The misapplication of the term spinal cord injury without radiographic abnormality (SCIWORA) in adults.

Author information

1
Department of Surgery, MetroHealth Medical Center, Cleveland, Ohio 44109, USA. jcomo@metrohealth.org

Abstract

BACKGROUND:

Spinal cord injury without radiographic abnormality (SCIWORA) is generally considered a disease of children; however, it is commonly used when referring to adults who have spinal cord injury without computed tomography evidence of trauma (SCIWOCTET). The purpose of this study was to describe characteristics of patients with both adult and pediatric cervical SCIWOCTET admitted to hospitals in our region.

METHODS:

A retrospective review of all patients admitted to our two ACS-verified trauma centers with cervical spinal cord injury from January 2005 to December 2009 was performed. All patients with vertebral or ligamentous injury identified on computed tomographic (CT) scan of the cervical spine were excluded. Data gathered on the remaining patients included demographics, injury mechanism, Injury Severity Score, neurologic level and severity of spinal cord injury, magnetic resonance imaging results, and mortality rates.

RESULTS:

During the 5-year period of this study, 11,644 adult patients and 3,458 pediatric trauma patients were admitted.

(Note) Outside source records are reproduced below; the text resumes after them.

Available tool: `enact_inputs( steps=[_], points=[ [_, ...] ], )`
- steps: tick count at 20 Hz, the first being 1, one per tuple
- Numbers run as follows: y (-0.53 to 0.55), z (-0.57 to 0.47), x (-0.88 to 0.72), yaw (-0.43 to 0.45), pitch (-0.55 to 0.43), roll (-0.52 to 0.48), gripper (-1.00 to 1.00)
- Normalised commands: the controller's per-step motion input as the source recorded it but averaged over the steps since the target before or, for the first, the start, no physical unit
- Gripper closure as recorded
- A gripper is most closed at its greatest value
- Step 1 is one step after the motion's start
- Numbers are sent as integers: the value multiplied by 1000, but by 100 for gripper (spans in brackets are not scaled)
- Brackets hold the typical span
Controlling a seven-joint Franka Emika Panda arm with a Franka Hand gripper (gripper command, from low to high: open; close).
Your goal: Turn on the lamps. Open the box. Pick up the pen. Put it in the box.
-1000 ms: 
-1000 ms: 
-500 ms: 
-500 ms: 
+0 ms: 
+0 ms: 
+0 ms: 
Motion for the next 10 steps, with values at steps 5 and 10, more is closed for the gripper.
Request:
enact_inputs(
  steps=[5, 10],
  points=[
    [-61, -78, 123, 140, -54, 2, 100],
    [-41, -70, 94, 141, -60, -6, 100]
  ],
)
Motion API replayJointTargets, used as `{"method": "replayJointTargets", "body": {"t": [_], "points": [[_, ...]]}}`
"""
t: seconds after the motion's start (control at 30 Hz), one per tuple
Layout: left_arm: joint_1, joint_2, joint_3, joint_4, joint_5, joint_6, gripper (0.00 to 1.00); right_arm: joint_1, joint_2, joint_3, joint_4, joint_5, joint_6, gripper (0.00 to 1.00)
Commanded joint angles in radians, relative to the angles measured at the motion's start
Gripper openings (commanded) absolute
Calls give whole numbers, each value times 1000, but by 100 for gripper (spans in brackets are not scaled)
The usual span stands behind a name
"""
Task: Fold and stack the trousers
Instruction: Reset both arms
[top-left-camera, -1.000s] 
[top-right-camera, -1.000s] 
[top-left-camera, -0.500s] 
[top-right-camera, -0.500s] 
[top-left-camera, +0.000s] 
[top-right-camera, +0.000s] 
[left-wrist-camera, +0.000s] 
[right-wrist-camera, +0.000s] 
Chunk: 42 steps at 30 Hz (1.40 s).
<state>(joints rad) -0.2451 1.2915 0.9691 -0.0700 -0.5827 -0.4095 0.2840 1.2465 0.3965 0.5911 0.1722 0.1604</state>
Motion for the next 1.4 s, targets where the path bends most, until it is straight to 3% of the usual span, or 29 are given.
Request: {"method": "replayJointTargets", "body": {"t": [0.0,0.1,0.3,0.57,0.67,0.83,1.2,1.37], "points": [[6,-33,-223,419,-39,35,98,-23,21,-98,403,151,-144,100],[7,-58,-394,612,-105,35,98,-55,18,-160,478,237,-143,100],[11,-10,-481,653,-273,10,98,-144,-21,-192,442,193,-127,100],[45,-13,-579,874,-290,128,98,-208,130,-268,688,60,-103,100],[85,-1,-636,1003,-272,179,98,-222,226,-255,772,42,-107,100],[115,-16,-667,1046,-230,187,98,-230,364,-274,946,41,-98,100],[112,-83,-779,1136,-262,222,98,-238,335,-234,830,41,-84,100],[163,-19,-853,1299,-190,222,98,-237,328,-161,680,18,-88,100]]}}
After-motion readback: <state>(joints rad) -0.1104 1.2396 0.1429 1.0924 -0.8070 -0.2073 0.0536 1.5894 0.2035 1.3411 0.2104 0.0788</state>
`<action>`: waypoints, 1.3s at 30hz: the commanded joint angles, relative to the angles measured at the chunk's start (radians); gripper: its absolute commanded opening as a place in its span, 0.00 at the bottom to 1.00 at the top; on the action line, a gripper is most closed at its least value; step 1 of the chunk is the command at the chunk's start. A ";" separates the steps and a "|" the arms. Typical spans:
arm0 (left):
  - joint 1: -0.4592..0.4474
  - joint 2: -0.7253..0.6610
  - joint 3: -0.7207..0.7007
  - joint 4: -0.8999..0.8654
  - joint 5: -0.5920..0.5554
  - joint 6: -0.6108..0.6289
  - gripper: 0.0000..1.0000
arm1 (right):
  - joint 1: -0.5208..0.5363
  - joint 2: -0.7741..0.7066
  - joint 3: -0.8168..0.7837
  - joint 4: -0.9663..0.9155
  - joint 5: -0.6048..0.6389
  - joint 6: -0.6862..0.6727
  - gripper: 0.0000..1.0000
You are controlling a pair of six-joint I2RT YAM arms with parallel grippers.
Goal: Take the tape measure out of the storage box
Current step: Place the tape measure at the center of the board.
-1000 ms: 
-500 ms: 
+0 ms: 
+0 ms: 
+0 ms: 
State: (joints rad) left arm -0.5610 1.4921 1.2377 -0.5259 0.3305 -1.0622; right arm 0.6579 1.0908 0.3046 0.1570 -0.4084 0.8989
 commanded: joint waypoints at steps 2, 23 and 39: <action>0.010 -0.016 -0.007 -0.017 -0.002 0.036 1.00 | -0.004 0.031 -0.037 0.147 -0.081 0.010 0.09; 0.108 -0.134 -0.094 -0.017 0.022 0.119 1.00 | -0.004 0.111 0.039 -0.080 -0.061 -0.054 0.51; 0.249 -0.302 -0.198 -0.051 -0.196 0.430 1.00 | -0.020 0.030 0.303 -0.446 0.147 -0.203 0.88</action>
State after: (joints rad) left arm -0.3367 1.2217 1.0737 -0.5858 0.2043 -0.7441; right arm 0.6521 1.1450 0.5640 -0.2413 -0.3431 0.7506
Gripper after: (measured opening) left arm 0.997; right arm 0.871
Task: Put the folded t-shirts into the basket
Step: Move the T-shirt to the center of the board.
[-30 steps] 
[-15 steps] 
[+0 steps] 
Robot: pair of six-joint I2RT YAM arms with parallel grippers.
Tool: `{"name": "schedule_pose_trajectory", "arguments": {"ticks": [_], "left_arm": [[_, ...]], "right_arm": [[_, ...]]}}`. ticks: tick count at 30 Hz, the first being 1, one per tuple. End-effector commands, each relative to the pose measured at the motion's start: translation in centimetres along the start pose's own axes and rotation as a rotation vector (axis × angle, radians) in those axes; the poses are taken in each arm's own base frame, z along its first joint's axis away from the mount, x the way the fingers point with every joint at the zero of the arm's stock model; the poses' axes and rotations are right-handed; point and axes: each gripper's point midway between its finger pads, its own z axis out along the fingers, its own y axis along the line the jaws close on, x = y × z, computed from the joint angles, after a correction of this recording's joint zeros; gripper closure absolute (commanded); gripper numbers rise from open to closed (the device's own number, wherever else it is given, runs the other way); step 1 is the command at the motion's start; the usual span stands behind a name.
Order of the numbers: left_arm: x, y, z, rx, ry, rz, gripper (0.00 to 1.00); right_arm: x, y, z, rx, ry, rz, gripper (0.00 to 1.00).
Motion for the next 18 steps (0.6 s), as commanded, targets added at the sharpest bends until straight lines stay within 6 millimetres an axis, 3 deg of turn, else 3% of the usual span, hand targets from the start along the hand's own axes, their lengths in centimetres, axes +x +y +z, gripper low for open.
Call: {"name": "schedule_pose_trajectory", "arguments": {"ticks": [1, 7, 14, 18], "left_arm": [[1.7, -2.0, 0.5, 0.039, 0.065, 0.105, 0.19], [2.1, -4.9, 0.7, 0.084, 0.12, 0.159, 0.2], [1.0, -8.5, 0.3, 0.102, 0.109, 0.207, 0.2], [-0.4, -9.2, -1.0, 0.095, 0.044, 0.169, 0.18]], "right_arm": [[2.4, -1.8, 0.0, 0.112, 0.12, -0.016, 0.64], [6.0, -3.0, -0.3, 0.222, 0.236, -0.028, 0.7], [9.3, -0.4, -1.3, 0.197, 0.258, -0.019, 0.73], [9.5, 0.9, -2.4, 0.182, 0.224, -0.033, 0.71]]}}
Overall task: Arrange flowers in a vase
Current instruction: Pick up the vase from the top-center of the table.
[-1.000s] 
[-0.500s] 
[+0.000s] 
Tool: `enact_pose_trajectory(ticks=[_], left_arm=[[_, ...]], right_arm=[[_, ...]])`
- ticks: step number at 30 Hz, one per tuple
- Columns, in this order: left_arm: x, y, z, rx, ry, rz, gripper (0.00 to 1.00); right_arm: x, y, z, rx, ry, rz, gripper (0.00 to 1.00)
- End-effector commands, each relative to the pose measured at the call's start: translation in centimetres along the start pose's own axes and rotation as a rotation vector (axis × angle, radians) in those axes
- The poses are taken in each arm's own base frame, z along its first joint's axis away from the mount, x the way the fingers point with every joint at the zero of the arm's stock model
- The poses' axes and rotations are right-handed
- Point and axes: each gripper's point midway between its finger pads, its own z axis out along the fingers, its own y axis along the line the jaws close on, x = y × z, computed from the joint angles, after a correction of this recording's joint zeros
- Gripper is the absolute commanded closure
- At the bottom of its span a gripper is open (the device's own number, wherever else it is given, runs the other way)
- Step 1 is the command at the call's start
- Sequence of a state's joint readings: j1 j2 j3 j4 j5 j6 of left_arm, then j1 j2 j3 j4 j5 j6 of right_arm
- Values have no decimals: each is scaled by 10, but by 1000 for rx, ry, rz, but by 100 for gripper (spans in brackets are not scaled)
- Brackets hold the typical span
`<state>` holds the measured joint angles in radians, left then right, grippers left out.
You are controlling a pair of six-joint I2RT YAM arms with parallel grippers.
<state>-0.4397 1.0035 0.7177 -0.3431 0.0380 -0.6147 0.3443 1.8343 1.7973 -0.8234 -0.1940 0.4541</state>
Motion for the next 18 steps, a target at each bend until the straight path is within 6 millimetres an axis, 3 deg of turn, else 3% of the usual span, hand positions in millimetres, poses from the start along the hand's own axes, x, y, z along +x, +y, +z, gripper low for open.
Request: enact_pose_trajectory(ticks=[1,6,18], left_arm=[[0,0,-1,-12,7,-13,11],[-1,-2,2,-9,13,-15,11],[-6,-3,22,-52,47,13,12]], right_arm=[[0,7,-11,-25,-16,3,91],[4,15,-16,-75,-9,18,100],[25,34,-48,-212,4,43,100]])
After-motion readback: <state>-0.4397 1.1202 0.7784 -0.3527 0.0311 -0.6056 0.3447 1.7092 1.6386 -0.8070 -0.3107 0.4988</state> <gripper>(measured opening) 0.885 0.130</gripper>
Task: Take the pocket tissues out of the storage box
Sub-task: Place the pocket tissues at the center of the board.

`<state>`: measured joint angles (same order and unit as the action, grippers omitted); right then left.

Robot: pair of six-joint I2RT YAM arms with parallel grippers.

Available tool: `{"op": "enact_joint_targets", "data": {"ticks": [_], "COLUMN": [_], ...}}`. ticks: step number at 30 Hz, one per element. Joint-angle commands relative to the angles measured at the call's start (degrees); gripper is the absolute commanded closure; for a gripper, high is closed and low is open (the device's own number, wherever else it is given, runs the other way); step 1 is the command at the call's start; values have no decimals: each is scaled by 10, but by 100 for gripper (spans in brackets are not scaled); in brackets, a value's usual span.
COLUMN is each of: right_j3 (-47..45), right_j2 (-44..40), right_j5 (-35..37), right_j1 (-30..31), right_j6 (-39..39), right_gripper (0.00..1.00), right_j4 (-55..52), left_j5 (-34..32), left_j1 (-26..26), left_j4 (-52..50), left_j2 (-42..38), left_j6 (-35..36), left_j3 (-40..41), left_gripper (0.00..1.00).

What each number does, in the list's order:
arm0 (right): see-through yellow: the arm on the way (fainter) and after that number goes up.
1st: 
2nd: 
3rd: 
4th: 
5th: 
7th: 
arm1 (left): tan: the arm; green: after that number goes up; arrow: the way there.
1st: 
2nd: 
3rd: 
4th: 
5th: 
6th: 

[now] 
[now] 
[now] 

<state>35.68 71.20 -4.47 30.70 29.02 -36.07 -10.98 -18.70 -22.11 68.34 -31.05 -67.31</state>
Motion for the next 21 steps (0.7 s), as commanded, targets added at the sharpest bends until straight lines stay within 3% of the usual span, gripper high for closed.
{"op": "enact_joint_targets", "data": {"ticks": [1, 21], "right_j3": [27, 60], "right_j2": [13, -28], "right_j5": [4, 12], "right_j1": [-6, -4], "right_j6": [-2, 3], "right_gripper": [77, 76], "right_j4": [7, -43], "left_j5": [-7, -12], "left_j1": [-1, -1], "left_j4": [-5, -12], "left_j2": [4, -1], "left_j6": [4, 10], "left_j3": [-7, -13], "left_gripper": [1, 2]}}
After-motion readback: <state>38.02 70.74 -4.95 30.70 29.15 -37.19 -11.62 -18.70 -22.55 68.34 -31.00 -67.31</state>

Of these, 313 patients were thought to have cervical spinal cord injury based on International Classification of Diseases, Ninth Revision (ICD-9) codes, 279 (89.1%) were excluded due to injury noted on CT cervical spine, and 9 were excluded as they were found to not truly have cervical spinal cord injury after review of the medical record. The remaining 25 patients were identified as having cervical SCIWOCTET. Twenty-three patients (92%) were male. The patient ages ranged from 10 to 83 years with a median age of 56 years. The mean Injury Severity Score was 22.6. Sixty-eight percent had a mechanism of fall. Degenerative changes were found on the CT scan of the cervical spine in 96% of all patients and in all 24 adult patients. There was only one pediatric patient with SCIWORA, a 10-year-old boy who had a normal CT scan of the cervical spine but had a persistent neurologic deficit.

CONCLUSION:

SCIWOCTET is mainly a disease of adults, and its subset SCIWORA, a disease of children, is much less common. Adults with this disease have CT scans showing canal stenosis and significant degenerative changes in the cervical spine; thus, it is not accurate to state that they have SCIWORA. The characteristics of this patient population are important as SCIWOCTET is the concern when clearing the cervical spines of trauma patients with a CT scan of the cervical spine negative for injury.

LEVEL OF EVIDENCE:

Epidemiologic study, level III.

PMID:
22976419
DOI:
10.1097/TA.0b013e318265cd8c
[Indexed for MEDLINE]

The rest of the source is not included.